Problems in your code:
In OddnEven() function, the statement int m,n = 0; will only initialise n to 0 and m will be remain uninitialised and it is using variable m before initialising. The value of m is indeterminate and if you use it before initialising, it will lead to undefined behaviour. Instead, you should do int m = 0,n = 0;
In OddnEven() function, you are modifying the input array - A[i] = B[m];. It should be B[m] = A[i];. Same in else part of if block. May you should const modifier with the parameter int A[x], so that compiler flag these kind of issues.
In sum() function, you are adding all elements up to x and, due to this, your program end up accessing the array elements whose value is indeterminate. So, you should ensure that after filling up even numbers in array B and odd numbers in array C, rest of the elements of array B and C should be assigned 0. Or keep the record of number of even and odd elements in array B and C respectively.
In main() function, you should validate the user input size by adding upper and lower bounds check. Note that, array A, B and C are Variable Length Array (VLA). May you should try giving input size like a negative number or a huge positive number and check the program behaviour. Better to use some fixed size array like A[1024] and just add check whether the user input is > 0 and < 1024. The another advantage of using fixed size array is you can initialise it like this int A[1024] = {0};, which is not possible in case of VLA. If it's a need to have value of all elements of a VLA 0 before using it then you have to explicitly assign 0 to all elements of a VLA.

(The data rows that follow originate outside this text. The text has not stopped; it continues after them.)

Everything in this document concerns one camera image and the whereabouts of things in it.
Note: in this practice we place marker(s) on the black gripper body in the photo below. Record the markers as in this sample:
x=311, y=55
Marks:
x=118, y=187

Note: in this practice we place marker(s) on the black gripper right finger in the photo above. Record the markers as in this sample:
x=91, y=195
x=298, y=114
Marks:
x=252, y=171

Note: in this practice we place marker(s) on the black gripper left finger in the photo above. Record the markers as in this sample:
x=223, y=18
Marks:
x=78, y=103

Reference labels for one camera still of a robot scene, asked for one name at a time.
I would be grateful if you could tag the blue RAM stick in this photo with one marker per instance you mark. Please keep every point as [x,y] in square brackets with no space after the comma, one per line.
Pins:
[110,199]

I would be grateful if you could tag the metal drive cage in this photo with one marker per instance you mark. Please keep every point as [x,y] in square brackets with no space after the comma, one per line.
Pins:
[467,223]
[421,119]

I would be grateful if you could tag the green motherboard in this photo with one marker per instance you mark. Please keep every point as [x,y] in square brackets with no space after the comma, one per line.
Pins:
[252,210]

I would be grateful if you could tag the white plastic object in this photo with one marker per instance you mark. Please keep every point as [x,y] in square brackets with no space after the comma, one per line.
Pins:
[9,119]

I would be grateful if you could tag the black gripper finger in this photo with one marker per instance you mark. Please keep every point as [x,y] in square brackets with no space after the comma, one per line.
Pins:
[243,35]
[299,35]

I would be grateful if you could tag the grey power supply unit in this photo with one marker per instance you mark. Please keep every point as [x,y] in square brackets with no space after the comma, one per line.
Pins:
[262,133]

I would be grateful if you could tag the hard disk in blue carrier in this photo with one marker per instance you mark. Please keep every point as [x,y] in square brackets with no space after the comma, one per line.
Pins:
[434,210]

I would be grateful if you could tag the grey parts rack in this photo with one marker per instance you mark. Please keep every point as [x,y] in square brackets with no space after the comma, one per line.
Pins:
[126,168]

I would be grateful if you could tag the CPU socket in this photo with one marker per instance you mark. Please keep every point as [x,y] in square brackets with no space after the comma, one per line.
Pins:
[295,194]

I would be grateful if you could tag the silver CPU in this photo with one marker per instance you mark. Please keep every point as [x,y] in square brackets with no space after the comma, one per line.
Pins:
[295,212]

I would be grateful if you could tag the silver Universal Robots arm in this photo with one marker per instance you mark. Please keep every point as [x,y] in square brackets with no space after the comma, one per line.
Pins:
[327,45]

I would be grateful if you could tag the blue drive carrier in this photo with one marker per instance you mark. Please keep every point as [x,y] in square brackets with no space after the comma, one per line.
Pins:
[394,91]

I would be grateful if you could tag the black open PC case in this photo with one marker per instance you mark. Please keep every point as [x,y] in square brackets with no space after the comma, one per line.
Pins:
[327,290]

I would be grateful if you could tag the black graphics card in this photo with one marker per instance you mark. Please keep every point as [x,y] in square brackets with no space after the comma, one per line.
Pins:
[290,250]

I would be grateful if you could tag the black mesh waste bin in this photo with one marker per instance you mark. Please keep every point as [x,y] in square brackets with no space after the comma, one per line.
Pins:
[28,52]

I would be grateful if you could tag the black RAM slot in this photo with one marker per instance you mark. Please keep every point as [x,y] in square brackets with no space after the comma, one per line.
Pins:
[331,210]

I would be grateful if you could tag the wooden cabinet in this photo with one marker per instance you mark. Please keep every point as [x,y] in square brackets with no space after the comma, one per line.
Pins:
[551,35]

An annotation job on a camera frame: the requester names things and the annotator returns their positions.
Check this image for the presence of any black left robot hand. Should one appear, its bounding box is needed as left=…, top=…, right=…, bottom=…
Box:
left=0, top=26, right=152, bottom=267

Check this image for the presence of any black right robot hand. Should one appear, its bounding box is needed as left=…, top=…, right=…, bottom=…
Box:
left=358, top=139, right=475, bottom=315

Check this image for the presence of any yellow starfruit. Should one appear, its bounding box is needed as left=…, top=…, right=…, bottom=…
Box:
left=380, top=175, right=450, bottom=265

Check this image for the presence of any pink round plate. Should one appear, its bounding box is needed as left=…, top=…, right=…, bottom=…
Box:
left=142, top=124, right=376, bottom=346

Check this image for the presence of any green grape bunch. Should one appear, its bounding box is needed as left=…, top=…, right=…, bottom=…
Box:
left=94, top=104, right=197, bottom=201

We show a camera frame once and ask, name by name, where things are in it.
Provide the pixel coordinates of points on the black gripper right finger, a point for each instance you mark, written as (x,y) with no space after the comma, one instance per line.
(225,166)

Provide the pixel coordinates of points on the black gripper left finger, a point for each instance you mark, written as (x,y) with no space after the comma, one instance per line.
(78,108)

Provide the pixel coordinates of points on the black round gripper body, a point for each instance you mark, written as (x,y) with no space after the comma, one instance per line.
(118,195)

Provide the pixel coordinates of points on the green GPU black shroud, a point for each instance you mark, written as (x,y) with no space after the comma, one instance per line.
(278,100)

It is possible that sum of even numbers or odd numbers may overflow. You should check it and appropriately handle this situation.
Making the minimal required changes in your code:
#include <stdio.h>
void input(int x, int A[x]){
for (int i = 0; i < x; i++){
printf("A[%d] = ", i);
scanf("%d", &A[i]);
}
}
int sum(int x, const int A[x]){
int s = 0;
for (int i = 0; i < x; i++){
s += A[i];
}
return s;
}
void OddnEven(int x, const int A[x], int B[x], int C[x]){
int m = 0, n = 0;
for (int i = 0; i < x; i++){
if(A[i] % 2 == 0){
B[m++] = A[i];
} else {
C[n++] = A[i];
}
}
}
void init_arr(int size, int *arr) {
while (size--) {
arr[size] = 0;
}
}
int main(){
int x;
printf("Enter size [1 - 100]: ");
scanf("%d", &x);
//validate input size from user, add check for upper and lower bound
//for e.g. input size should not be less than 0 and greater than 100
if ((x < 1) || (x > 100)) {
printf ("Invalid input, exiting..\n");
//may you want to add retry logic here..
return 0;
}
int A[x], B[x], C[x];
printf("Enter A: \n");
input(x, A);
init_arr(x, B);
init_arr(x, C);
OddnEven(x, A, B, C);
printf("Sum of all numbers in A: %d\n", sum(x, A));
printf("Sum of even numbers in B: %d\n", sum(x, B));
printf("Sum of odd numbers in C: %d\n", sum(x, C));
return 0;
}
Output:
Enter size [1 - 100]: 5
Enter A:
A[0] = 10
A[1] = 15
A[2] = 20
A[3] = 25
A[4] = 30
Sum of all numbers in A: 100
Sum of even numbers in B: 60
Sum of odd numbers in C: 40
Leaving it up to you to try following:
Keeping record of number of even and odd elements in array B and C and in the sum function pass that as size to avoid the unnecessary loop iteration.
Check the overflow in sum() function and appropriately handle it.
At the time of taking input from user in array A identify whether the input number is even or odd, that way you have total number of even and odd elements in array A just after input from user. Declare B and C of type int * i.e. int pointer and allocate memory dynamically to them based on the even and odd number count. Make the other required changes in the program.
May you want to try with fixed size array as well once, like A[100], B[100] and C[100]. Initialise them like this int A[100] = {0}, B[100] = {0}, C[100] = {0};. Do other required changes in the program like keeping track of even and odd elements etc.
int m,n = 0;will only initialisento0andmwill be remain uninitialised. The value ofmis indeterminate and you should not use it before initialising.